Coates further noted that his case concerning the Palestinians “is not based on the hypermorality of Palestinians. That’s not the root of it. People don’t have to be extra moral to deserve freedom.”

Toward the end of the interview, Coates made it explicitly clear where he stood on the current presidential election, when Mohyeldin then read from a statement where Coates said “… Should it turn out we have our first Black woman president and our first South Asian president, we continue to export 2000-pound bombs to perpetuate a genocide in defense of a state that is practicing apartheid. I won’t be able to just sit there and shake my head and say, well, that’s unfortunate.”
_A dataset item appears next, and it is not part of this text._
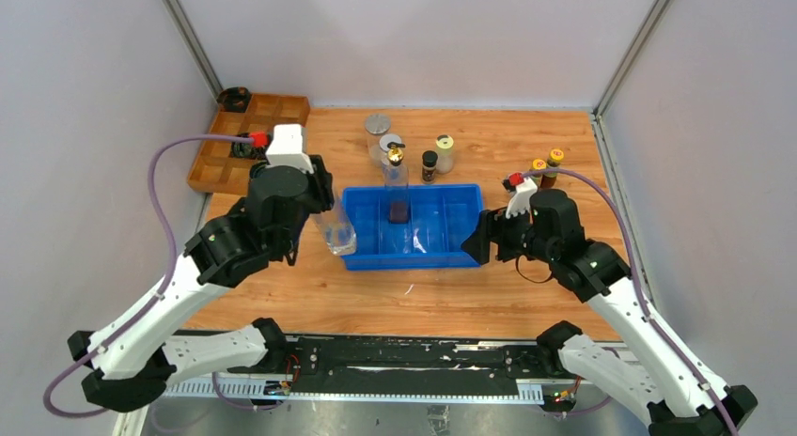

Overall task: Organize the condiment bottles
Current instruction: Place the bottle in the storage box.

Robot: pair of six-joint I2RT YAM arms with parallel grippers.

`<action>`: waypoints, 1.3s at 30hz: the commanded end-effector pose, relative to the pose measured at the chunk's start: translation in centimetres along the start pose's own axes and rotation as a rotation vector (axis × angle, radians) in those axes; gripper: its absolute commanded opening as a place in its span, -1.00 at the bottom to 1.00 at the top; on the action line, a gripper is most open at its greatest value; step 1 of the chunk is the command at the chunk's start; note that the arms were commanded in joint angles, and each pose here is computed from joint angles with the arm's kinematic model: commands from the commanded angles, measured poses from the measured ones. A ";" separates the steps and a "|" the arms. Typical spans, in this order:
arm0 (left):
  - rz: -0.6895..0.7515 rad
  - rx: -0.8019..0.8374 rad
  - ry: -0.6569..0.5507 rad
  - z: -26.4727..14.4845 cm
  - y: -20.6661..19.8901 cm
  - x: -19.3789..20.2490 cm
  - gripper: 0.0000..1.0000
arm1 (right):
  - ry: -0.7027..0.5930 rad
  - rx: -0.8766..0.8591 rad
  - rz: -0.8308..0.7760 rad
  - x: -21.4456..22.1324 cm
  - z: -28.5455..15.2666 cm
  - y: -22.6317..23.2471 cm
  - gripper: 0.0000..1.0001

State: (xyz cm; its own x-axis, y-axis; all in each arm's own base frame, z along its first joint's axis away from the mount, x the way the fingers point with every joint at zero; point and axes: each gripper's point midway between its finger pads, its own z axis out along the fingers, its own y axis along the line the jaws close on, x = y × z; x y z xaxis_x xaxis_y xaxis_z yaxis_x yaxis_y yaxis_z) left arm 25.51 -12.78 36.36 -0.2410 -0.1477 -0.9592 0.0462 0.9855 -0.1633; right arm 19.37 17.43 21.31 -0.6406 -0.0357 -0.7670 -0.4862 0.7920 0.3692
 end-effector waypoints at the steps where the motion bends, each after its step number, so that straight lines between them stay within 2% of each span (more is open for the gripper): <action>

His final words at the Apollo resonated with the same passion and authority at the end of his book where he wrote “Palestine is not my home. I see that land, its peoples, and its struggles through a kind of translation — through analogy and the haze of my own experience — and that is not enough. If Palestinians are to be truly seen, it will be through stories woven by their own hands — not by their plunderers, not even by their comrades.” He concluded saying that “the corpus resists my analogies. It escapes my words. It demands new messengers, tasked, as are we all, with nothing less than saving the world.”

“The Message” may be a bit opaque and not as clear as many readers might demand, but there’s no dismissing its deep-seated feelings and its sense of urgency.